This is not a social add-on. The feature exists to turn a profile into a shared work tool, a careful comparison device, or a support workflow with clear boundaries.

Reading

Show your map to another person

It lets someone review your synthesis, areas, tensions, and applications without entering your main account.

Work

Prepare relational exercises

When interaction is enabled, the shared profile can be used as the base for crossings, pattern contrast, and one-to-one exercises.

Support

Guide conversations with more structure

It can help you arrive better prepared to an important conversation, a professional review, or a joint exploration with someone you trust.

How it works

The basic flow is: choose who to share with, define the access scope, decide whether they can export or interact, and add an expiration date if needed.

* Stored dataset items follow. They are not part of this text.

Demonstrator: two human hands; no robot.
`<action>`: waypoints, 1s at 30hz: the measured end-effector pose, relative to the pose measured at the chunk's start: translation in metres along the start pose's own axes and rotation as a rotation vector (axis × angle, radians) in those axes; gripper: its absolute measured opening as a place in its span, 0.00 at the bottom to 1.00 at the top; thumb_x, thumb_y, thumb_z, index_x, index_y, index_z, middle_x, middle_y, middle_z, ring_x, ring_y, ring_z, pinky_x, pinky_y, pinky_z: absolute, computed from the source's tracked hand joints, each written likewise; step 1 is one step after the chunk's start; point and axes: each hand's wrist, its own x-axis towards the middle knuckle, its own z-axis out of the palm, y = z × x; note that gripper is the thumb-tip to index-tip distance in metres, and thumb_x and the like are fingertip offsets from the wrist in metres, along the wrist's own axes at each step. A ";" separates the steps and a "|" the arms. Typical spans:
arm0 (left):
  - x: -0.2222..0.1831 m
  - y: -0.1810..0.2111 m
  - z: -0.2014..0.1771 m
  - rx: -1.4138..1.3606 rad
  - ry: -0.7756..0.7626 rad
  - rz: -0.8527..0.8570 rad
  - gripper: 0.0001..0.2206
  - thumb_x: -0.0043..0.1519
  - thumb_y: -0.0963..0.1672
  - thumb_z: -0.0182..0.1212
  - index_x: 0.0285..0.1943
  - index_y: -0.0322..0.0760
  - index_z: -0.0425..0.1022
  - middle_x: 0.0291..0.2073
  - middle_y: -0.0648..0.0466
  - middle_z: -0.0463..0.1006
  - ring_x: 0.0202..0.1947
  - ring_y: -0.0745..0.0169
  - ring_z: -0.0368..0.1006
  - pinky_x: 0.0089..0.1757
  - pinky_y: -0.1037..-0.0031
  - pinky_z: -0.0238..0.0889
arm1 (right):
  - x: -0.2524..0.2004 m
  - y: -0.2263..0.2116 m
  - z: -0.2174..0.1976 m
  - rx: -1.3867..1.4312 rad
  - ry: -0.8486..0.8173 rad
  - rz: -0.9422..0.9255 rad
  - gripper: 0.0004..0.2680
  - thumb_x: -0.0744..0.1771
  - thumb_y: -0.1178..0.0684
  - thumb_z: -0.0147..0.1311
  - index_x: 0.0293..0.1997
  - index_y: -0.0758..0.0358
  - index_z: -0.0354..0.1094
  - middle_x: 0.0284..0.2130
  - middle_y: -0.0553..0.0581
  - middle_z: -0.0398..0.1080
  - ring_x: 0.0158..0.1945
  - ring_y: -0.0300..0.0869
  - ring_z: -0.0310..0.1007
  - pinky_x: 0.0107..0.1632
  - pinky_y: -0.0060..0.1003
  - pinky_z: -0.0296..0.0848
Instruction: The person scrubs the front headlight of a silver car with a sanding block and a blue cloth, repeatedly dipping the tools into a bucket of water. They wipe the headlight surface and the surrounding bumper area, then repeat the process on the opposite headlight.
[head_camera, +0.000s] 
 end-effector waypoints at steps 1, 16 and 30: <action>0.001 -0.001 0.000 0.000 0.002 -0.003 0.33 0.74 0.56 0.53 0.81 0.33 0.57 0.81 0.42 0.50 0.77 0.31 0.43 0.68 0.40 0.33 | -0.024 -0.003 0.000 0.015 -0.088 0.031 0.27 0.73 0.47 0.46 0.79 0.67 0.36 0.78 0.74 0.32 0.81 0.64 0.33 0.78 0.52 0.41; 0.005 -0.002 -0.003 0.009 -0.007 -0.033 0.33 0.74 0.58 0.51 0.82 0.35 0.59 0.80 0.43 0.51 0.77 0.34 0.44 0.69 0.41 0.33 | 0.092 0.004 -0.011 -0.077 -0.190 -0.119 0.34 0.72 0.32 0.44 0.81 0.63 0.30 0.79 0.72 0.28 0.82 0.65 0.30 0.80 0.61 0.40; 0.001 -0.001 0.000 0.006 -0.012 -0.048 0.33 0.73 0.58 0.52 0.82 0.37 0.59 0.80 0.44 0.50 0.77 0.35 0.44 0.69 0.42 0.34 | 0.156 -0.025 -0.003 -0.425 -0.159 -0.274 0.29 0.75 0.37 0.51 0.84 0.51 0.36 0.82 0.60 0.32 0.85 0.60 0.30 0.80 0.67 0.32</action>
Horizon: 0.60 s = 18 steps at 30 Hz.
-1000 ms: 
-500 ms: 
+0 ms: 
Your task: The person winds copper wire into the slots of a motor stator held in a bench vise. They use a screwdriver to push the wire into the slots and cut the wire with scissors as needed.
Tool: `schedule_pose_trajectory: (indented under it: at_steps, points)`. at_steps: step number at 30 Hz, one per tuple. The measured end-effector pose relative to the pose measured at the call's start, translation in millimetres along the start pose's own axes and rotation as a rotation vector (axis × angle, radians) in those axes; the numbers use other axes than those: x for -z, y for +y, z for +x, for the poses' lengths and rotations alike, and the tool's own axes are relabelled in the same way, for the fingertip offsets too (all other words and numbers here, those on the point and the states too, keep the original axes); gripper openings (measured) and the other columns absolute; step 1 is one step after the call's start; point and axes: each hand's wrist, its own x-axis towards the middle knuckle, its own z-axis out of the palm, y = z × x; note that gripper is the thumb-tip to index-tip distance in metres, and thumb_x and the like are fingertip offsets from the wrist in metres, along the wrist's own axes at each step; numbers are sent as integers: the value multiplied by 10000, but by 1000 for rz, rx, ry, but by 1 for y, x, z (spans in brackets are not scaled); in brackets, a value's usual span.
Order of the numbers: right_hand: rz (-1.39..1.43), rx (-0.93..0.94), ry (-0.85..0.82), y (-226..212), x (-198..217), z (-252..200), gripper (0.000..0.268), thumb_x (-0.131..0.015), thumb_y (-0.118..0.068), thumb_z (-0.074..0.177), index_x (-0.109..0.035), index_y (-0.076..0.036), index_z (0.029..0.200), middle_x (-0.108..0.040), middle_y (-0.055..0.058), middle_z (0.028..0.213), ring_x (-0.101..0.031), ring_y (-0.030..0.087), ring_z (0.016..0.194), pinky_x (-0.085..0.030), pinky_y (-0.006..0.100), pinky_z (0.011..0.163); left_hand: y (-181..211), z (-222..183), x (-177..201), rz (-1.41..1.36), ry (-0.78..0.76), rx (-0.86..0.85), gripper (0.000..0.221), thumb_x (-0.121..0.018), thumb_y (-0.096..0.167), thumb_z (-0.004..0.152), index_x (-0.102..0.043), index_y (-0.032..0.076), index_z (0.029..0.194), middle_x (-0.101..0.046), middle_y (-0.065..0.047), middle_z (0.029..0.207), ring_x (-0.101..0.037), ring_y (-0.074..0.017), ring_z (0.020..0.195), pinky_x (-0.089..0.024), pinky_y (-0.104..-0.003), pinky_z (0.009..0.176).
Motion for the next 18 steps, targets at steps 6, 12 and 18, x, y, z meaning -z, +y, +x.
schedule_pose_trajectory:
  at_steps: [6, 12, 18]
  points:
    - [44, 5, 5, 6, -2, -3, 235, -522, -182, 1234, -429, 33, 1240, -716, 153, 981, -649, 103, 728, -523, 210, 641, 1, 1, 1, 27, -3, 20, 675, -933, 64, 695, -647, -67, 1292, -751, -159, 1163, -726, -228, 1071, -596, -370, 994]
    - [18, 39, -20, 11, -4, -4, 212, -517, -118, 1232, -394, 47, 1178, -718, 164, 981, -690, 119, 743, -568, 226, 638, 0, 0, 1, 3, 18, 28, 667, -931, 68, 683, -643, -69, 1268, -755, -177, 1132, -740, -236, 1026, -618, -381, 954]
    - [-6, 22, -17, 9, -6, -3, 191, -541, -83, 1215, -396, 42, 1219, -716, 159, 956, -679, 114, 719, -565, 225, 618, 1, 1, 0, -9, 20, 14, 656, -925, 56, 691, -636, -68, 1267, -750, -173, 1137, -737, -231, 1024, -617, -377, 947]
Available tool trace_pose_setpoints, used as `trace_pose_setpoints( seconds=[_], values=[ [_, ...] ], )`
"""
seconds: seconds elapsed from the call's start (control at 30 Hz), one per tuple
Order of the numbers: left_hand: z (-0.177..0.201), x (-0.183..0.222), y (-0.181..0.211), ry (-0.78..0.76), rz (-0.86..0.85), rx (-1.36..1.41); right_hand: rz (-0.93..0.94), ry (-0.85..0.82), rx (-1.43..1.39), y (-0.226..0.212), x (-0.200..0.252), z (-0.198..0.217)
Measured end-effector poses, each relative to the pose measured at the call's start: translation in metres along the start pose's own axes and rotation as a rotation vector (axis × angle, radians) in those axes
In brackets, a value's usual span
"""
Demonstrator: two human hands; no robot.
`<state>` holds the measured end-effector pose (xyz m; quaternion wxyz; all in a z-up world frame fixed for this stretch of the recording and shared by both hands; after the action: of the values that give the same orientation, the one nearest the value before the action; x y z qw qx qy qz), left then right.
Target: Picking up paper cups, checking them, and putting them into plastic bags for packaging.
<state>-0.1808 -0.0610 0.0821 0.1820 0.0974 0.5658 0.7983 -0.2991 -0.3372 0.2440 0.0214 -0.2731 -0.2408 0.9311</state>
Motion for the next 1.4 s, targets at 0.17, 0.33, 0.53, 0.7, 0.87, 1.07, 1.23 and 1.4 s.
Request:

  • Reading: the other person can review the profile and understand your map.
  • Export: they can also take shared documents or evidence with them.
  • Interaction: enables methodological exercises, crossings, or relational work.
  • Expiration: cuts access when the goal was temporary.

Curated public links

SELFTRACE can also generate read-only public pieces. They are not designed as an open social network, but as a sober viewer to share a specific reading by token or show it in Traces, a curated space.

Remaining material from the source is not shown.